▸ Task details
The answer is to be an exact copy of the lines below running from the line with "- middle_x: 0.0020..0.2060" down to the line with "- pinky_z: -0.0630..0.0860", both ends included, and nothing more.

Dataset records:
——

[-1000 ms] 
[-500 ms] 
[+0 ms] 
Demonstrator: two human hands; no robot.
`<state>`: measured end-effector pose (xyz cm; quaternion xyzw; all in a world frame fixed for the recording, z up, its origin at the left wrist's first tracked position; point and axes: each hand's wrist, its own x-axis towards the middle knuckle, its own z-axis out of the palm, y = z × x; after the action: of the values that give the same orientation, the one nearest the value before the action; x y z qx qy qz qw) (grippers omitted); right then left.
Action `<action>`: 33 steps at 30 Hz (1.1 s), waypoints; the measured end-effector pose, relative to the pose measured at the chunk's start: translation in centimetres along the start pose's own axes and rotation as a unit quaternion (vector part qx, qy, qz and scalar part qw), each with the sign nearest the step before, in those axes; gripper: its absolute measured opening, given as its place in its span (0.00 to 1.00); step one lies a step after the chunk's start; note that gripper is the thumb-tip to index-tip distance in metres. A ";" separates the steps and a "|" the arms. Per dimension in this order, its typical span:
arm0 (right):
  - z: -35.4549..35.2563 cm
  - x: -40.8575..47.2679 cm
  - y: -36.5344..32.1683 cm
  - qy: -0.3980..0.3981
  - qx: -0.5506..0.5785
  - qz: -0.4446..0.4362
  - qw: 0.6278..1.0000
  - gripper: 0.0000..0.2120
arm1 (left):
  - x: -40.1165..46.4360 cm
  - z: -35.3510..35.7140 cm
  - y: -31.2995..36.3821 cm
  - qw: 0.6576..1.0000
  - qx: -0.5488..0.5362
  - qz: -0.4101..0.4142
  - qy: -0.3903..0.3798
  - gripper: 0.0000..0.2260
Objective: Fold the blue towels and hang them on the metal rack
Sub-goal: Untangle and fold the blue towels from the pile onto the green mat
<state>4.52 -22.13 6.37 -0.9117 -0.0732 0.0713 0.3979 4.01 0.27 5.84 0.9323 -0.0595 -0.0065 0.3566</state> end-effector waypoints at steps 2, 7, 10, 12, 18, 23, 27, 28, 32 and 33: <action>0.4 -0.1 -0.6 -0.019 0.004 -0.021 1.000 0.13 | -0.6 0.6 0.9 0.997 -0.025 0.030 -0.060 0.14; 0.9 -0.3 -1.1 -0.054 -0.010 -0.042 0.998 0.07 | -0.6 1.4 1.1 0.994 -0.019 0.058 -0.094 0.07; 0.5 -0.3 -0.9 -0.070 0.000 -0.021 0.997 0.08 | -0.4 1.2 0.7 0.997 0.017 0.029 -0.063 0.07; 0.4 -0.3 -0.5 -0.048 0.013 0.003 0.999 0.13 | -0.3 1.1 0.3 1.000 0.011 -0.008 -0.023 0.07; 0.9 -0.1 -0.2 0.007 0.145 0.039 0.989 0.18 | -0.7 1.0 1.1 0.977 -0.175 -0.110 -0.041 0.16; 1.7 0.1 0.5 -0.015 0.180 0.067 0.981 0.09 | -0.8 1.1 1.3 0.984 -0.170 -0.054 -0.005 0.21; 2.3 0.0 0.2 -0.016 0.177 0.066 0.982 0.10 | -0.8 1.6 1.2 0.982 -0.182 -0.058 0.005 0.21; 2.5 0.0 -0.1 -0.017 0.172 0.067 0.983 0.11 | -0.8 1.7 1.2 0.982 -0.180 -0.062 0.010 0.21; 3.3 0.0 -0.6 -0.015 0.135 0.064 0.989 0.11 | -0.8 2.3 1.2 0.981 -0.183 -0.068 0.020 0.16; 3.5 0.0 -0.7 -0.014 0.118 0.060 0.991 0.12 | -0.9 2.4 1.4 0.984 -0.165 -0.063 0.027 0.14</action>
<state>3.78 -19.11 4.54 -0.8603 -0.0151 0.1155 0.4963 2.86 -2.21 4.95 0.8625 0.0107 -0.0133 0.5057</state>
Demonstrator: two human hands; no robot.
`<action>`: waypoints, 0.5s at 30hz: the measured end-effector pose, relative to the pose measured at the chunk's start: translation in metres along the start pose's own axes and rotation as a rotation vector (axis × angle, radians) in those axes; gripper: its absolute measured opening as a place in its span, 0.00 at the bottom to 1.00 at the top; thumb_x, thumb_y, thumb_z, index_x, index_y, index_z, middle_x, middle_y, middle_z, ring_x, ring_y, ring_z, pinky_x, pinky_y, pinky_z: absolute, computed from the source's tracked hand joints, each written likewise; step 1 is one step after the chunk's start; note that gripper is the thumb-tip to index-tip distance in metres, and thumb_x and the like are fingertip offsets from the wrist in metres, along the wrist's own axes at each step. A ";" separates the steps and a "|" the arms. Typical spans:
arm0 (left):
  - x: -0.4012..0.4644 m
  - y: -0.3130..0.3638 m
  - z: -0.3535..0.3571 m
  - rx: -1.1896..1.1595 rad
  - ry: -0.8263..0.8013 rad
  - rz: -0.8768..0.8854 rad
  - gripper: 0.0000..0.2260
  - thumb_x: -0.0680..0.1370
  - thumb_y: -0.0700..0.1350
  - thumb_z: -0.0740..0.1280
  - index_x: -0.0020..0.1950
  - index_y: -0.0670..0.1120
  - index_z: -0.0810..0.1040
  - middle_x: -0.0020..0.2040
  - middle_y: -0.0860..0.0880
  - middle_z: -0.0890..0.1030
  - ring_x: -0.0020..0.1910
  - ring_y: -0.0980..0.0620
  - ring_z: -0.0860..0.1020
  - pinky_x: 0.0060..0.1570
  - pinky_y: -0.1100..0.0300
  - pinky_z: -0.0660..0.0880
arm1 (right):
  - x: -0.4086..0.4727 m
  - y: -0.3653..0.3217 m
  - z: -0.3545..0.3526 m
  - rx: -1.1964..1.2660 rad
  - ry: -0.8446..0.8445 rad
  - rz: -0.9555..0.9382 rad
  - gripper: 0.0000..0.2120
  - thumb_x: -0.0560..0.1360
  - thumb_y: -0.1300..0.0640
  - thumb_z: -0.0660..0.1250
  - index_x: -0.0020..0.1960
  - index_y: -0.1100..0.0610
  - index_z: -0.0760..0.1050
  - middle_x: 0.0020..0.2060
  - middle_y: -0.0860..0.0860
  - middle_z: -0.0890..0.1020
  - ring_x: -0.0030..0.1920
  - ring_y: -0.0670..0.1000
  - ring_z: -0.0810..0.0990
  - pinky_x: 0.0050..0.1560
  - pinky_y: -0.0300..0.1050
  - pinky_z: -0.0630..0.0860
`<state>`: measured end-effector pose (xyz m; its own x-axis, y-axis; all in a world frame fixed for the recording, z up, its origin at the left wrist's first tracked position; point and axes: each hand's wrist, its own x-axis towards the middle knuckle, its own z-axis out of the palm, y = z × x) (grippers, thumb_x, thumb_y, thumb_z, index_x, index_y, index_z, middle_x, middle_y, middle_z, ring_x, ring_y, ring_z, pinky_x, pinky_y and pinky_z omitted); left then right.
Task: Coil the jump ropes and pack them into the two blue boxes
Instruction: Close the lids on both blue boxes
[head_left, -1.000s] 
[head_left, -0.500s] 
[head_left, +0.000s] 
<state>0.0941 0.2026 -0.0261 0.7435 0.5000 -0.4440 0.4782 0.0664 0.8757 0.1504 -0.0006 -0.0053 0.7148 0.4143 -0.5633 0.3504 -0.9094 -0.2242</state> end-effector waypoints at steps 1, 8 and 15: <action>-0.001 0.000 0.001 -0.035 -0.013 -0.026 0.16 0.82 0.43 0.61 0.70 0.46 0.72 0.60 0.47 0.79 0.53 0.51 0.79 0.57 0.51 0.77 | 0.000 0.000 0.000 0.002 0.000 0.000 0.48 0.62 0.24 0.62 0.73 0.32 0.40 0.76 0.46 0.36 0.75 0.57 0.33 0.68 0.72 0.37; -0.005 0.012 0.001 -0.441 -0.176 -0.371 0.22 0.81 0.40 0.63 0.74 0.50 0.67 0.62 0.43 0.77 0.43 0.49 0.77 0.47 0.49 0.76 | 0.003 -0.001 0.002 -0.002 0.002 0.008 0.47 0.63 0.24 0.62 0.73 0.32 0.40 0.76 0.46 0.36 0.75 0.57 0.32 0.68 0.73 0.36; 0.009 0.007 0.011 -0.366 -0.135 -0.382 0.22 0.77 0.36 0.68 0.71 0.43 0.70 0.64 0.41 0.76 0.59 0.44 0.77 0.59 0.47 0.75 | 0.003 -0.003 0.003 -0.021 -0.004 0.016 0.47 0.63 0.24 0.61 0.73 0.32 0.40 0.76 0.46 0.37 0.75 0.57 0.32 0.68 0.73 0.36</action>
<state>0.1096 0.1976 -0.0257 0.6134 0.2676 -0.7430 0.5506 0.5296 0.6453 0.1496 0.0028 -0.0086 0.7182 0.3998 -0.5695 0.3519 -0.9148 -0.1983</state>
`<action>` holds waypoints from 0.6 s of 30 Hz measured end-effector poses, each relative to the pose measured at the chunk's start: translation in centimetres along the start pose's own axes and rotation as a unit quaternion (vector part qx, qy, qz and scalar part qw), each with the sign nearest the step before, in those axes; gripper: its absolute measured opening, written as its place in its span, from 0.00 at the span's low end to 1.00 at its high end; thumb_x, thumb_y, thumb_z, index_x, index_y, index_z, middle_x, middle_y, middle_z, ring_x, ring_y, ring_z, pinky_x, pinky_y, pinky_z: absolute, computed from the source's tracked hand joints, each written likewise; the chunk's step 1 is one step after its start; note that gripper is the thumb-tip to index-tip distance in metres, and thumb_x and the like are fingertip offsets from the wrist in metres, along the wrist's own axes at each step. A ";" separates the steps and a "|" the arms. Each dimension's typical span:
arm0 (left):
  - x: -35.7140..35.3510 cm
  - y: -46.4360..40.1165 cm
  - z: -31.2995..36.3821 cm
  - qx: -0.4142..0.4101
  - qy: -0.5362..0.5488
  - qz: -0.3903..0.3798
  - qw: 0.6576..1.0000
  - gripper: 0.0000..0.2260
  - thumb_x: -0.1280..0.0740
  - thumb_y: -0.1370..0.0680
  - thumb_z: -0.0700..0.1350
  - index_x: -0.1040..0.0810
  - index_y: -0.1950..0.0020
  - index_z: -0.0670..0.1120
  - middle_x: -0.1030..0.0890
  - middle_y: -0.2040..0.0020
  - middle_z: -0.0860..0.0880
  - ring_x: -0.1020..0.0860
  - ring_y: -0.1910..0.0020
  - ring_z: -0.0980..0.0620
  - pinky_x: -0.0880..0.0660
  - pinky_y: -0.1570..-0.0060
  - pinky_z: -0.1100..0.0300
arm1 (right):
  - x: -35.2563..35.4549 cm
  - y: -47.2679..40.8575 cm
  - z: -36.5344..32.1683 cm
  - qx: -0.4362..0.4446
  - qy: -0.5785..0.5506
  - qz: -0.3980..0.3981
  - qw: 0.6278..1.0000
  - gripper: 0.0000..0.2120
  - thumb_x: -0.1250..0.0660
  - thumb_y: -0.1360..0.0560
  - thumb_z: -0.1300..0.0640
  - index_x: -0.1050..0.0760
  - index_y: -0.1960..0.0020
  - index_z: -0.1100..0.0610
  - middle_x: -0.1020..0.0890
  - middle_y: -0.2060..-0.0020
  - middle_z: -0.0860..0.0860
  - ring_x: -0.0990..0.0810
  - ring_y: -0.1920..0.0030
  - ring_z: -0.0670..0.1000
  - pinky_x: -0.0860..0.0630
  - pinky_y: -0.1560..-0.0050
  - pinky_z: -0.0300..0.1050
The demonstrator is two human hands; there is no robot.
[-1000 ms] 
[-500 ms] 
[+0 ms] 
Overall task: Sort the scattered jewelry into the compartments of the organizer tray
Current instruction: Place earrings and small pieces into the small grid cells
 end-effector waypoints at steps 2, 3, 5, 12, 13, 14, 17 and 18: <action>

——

▸ Exercise solution
  - middle_x: 0.0020..0.2060
  - middle_y: -0.0860..0.0860
  - middle_z: -0.0890..0.1020
  - ring_x: -0.0030..0.1920
  - ring_y: -0.0670..0.1000
  - ring_z: -0.0810..0.0990
  - pinky_x: 0.0050..0.1560
  - pinky_y: -0.0300..0.1050
  - pinky_z: -0.0630..0.0860

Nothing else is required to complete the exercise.